Dataset excerpt:
----

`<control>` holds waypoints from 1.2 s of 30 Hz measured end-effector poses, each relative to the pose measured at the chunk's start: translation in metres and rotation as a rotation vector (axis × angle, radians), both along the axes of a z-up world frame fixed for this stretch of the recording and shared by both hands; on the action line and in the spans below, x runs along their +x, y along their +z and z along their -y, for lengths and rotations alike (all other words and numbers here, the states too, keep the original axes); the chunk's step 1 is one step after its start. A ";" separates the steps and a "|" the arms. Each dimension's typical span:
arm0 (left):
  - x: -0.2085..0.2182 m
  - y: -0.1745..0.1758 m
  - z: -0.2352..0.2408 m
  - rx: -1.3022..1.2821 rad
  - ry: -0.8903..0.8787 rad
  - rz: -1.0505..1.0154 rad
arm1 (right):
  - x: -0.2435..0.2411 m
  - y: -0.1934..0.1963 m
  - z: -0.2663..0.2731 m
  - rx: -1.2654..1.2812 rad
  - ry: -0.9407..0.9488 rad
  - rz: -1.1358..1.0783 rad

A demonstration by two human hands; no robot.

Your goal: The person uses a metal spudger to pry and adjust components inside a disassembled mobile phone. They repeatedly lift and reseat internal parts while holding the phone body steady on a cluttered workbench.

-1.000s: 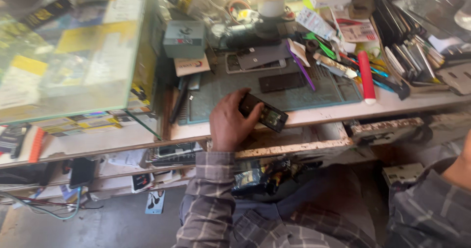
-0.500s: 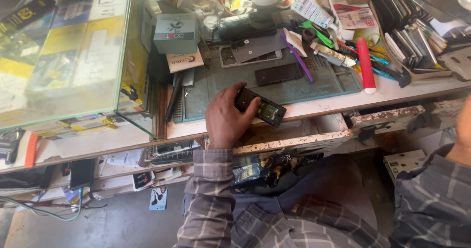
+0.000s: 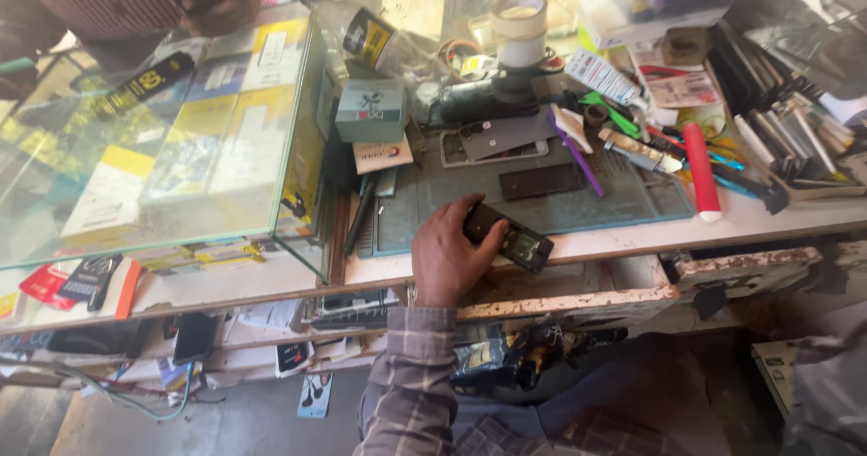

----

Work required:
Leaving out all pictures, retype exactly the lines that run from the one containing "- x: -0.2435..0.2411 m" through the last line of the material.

Solution for this exercise:
  - x: -0.2435..0.2411 m
  - y: -0.1934..0.1963 m
  - z: -0.2663..0.2731 m
  - rx: -1.2654..1.2812 rad
  - ry: -0.9407..0.9488 rad
  - rz: -1.1358..1.0783 rad

A demonstration by two human hands; no robot.

Your goal: The person uses a metal spudger to pry and adjust components inside a disassembled mobile phone. They repeatedly lift and reseat internal parts while holding the phone body steady on a cluttered workbench.

-1.000s: 
-0.500s: 
+0.000s: 

No more work is needed on this answer.